SEARCH METHODS: We performed an electronic search of the main databases (Cochrane Central Register of Controlled Trials, MEDLINE, Embase) from inception until 31 December 2020 and conferences meetings from 2015 onwards.

SELECTION CRITERIA: We included randomised controlled trials (RCTs) reporting on the efficacy or safety of first-line ICI treatment for adults with advanced NSCLC who had not previously received any anticancer treatment. We included trials comparing single- or double-ICI treatment to standard first-line therapy (platinum-based chemotherapy +/- bevacizumab). All data come from ‘international multicentre studies involving adults, age 18 or over, with histologically-confirmed stage IV NSCLC.

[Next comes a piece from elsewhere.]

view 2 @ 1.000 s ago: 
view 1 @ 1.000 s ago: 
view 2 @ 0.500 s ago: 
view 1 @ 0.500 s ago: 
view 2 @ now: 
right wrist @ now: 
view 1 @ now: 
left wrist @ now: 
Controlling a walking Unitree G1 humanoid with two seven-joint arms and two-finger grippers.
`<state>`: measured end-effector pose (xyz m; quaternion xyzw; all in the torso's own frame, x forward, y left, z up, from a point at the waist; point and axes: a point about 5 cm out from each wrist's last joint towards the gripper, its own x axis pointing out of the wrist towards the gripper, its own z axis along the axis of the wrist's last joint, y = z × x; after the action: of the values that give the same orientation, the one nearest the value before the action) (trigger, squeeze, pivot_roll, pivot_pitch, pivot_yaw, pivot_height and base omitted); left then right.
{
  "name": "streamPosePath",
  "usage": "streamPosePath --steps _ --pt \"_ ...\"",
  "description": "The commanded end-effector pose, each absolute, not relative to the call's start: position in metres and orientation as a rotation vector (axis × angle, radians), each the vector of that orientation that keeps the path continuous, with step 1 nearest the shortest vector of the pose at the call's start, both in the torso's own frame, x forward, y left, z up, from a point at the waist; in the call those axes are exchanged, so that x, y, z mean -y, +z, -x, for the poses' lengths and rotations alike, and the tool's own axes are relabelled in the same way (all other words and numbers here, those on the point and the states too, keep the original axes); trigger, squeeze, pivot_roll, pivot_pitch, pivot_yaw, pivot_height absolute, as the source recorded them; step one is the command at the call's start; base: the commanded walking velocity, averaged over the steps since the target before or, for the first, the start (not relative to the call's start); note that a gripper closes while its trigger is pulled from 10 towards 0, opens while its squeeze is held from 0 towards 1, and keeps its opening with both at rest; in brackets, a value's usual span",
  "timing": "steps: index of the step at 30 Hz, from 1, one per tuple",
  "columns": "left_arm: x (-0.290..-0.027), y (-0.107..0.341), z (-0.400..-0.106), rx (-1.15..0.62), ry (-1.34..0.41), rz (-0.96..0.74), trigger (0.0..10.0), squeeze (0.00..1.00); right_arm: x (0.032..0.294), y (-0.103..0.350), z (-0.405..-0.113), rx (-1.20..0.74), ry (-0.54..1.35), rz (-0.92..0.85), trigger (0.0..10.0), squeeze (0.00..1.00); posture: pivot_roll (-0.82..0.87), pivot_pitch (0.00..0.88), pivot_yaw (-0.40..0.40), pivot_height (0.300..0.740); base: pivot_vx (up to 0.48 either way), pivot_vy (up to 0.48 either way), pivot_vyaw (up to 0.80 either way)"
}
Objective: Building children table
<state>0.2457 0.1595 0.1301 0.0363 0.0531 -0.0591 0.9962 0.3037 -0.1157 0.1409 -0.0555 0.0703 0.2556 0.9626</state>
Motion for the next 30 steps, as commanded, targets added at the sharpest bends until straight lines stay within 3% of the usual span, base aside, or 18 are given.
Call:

DATA COLLECTION AND ANALYSIS: Three review authors independently assessed the search results and a fourth review author resolved any disagreements. Primary outcomes were overall survival (OS) and progression-free survival (PFS); secondary outcomes were overall objective response rate (ORR) by RECIST v 1.1, grade 3 to 5 treatment-related adverse events (AEs) (CTCAE v 5.0) and health-related quality of life (HRQoL). We performed meta-analyses where appropriate using the random-effects model for hazard ratios (HRs) or risk ratios (RRs), with 95% confidence intervals (95% CIs), and used the I² statistic to investigate heterogeneity.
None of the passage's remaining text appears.